▸ GIVEN DATA:
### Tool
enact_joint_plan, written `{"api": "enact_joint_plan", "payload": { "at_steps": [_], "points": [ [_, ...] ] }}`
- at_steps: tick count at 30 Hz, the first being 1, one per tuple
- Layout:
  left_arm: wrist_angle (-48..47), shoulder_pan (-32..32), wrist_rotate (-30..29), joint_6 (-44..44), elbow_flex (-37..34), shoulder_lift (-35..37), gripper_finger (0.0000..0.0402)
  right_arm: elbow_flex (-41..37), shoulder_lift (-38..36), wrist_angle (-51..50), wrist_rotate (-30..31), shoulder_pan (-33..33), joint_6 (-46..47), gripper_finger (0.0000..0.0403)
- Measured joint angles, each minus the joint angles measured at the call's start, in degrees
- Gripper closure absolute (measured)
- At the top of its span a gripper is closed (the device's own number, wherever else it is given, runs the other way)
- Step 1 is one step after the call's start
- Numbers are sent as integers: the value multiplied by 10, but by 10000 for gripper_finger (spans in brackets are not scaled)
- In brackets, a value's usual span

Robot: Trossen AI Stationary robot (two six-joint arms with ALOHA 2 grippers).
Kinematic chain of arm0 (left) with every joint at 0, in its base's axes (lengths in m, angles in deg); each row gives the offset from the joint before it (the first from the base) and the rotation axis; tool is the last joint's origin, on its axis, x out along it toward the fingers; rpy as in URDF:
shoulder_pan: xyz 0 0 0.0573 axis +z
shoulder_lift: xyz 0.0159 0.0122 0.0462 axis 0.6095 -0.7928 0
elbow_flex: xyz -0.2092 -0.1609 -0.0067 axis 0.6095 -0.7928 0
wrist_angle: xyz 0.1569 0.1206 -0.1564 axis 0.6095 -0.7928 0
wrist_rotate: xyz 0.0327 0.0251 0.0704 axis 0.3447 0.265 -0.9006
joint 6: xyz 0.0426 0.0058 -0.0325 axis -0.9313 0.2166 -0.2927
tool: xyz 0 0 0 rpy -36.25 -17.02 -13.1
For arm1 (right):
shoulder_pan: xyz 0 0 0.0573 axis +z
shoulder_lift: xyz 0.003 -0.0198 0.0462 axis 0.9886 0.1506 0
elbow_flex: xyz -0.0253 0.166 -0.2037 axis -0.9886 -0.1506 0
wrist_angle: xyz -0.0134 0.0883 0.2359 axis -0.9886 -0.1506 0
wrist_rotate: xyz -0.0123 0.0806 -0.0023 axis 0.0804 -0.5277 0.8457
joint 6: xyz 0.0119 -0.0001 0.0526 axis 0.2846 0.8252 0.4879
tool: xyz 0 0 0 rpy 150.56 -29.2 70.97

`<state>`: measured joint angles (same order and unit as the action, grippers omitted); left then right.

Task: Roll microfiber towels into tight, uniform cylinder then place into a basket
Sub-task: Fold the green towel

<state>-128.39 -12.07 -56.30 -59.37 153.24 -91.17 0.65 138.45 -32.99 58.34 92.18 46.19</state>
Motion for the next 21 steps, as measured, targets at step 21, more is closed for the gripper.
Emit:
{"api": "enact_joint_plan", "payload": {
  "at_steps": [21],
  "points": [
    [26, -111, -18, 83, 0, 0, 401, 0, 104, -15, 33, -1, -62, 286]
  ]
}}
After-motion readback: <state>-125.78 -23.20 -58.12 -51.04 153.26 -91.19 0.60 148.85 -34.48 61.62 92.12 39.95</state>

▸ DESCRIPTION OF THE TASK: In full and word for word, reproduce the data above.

▸ YOUR SOLUTION:
### Tool
enact_joint_plan, written `{"api": "enact_joint_plan", "payload": { "at_steps": [_], "points": [ [_, ...] ] }}`
- at_steps: tick count at 30 Hz, the first being 1, one per tuple
- Layout:
  left_arm: wrist_angle (-48..47), shoulder_pan (-32..32), wrist_rotate (-30..29), joint_6 (-44..44), elbow_flex (-37..34), shoulder_lift (-35..37), gripper_finger (0.0000..0.0402)
  right_arm: elbow_flex (-41..37), shoulder_lift (-38..36), wrist_angle (-51..50), wrist_rotate (-30..31), shoulder_pan (-33..33), joint_6 (-46..47), gripper_finger (0.0000..0.0403)
- Measured joint angles, each minus the joint angles measured at the call's start, in degrees
- Gripper closure absolute (measured)
- At the top of its span a gripper is closed (the device's own number, wherever else it is given, runs the other way)
- Step 1 is one step after the call's start
- Numbers are sent as integers: the value multiplied by 10, but by 10000 for gripper_finger (spans in brackets are not scaled)
- In brackets, a value's usual span

Robot: Trossen AI Stationary robot (two six-joint arms with ALOHA 2 grippers).
Kinematic chain of arm0 (left) with every joint at 0, in its base's axes (lengths in m, angles in deg); each row gives the offset from the joint before it (the first from the base) and the rotation axis; tool is the last joint's origin, on its axis, x out along it toward the fingers; rpy as in URDF:
shoulder_pan: xyz 0 0 0.0573 axis +z
shoulder_lift: xyz 0.0159 0.0122 0.0462 axis 0.6095 -0.7928 0
elbow_flex: xyz -0.2092 -0.1609 -0.0067 axis 0.6095 -0.7928 0
wrist_angle: xyz 0.1569 0.1206 -0.1564 axis 0.6095 -0.7928 0
wrist_rotate: xyz 0.0327 0.0251 0.0704 axis 0.3447 0.265 -0.9006
joint 6: xyz 0.0426 0.0058 -0.0325 axis -0.9313 0.2166 -0.2927
tool: xyz 0 0 0 rpy -36.25 -17.02 -13.1
For arm1 (right):
shoulder_pan: xyz 0 0 0.0573 axis +z
shoulder_lift: xyz 0.003 -0.0198 0.0462 axis 0.9886 0.1506 0
elbow_flex: xyz -0.0253 0.166 -0.2037 axis -0.9886 -0.1506 0
wrist_angle: xyz -0.0134 0.0883 0.2359 axis -0.9886 -0.1506 0
wrist_rotate: xyz -0.0123 0.0806 -0.0023 axis 0.0804 -0.5277 0.8457
joint 6: xyz 0.0119 -0.0001 0.0526 axis 0.2846 0.8252 0.4879
tool: xyz 0 0 0 rpy 150.56 -29.2 70.97

`<state>`: measured joint angles (same order and unit as the action, grippers omitted); left then right.

Task: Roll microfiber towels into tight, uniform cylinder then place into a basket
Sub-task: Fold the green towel

<state>-128.39 -12.07 -56.30 -59.37 153.24 -91.17 0.65 138.45 -32.99 58.34 92.18 46.19</state>
Motion for the next 21 steps, as measured, targets at step 21, more is closed for the gripper.
Emit:
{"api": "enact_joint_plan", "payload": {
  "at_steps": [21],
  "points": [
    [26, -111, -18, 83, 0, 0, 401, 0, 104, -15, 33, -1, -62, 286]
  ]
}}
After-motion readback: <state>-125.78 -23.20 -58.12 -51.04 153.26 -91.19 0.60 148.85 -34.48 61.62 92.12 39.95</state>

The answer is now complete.